Ultimately, poaching is very simple. It’s right in my wheelhouse; it comes out looking like it’s involved, but it’s really a couple of steps that I am proud to have come close to figuring out by self-teaching over the internet. This is my technique, and it turns out to be all right. I don’t need to be looking at a recipe on my phone. In my amateur, non-cook's opinion, if you have a feel for it and you develop confidence and your own process, you'll get there.
If you have a feel for it and you develop confidence and your own process, you'll get there.
And, honestly, I would say that one of the things that I love about cooking and eating at home is that you put your phone away. You can let it be a meditative thing. Like my plants! I tend to them. Invite different postures into your life. I find that to be an underrated part of adulthood.
I like that the Great Jones handle doesn't get too hot. And that the inscriptions for measurements are on the inside.

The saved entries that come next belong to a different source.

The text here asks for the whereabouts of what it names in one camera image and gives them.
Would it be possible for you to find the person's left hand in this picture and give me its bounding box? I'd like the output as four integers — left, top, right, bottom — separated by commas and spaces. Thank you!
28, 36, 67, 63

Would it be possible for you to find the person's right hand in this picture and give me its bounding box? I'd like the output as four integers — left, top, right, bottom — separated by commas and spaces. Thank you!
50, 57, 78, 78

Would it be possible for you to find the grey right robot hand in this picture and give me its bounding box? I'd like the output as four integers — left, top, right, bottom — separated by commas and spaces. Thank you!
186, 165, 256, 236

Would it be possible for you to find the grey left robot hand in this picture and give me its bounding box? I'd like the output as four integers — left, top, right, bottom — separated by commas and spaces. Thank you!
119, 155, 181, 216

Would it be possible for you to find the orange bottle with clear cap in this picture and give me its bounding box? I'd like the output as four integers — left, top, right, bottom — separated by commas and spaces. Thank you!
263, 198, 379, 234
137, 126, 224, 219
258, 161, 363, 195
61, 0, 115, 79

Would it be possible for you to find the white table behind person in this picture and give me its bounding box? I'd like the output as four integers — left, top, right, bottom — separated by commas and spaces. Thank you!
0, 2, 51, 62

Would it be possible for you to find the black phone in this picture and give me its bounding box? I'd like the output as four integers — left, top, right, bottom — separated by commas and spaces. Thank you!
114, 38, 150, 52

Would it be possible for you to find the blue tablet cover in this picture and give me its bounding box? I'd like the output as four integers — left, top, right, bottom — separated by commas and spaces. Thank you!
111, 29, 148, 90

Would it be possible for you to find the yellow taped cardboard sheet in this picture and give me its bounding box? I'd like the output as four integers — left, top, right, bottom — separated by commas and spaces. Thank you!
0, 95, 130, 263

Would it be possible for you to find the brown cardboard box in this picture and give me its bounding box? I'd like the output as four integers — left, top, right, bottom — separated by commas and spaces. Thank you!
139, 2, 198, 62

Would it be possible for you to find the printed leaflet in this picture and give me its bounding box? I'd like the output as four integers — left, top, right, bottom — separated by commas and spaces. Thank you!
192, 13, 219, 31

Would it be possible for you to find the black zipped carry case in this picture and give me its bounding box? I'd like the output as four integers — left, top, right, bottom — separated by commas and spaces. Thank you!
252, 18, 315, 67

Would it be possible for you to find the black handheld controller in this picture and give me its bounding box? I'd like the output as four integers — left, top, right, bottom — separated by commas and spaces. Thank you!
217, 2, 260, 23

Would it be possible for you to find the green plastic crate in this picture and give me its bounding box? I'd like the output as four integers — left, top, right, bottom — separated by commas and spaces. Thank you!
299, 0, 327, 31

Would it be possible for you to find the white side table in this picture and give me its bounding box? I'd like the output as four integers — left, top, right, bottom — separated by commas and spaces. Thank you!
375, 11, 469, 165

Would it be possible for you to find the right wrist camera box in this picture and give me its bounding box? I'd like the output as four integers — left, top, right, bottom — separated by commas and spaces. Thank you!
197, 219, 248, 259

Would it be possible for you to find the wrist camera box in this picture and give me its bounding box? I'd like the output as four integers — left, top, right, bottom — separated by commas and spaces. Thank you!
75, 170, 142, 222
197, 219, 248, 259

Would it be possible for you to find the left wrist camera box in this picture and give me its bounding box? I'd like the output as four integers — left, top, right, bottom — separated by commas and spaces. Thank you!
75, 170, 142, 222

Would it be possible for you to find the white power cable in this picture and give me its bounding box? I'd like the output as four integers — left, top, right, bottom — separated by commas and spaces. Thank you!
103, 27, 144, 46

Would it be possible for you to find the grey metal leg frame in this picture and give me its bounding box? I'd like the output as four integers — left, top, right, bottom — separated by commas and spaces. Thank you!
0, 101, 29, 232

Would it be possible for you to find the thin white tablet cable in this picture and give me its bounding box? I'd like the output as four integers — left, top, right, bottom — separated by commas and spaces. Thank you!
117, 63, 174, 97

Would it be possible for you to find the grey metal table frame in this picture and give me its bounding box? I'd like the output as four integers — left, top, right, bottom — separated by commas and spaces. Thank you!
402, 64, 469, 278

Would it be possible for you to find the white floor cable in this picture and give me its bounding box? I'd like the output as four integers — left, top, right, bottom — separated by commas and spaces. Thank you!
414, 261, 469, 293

I don't know any measurements — in general and certainly not in cooking. If you ask me what a quart is, I don't fucking know. The metric system — what? Take away steps from the process — that's all I can ask of a pot.
Saying “I can’t cook” comes from a self-consciousness of, like, "Man, there must be so many people who are better at this than me." But if you’re making stuff yourself, you're absolutely cooking. If you'd asked me last year, “What is poaching?” I wouldn’t have known, beyond that I’ve ordered eggs Benedict.
The act of poaching something is not complicated at all; it's just about demystifying the process. Oh, this thing that I order at a restaurant, I can actually replicate on my own when I'm in my underwear watching I Am Legend on TV? Yes, great.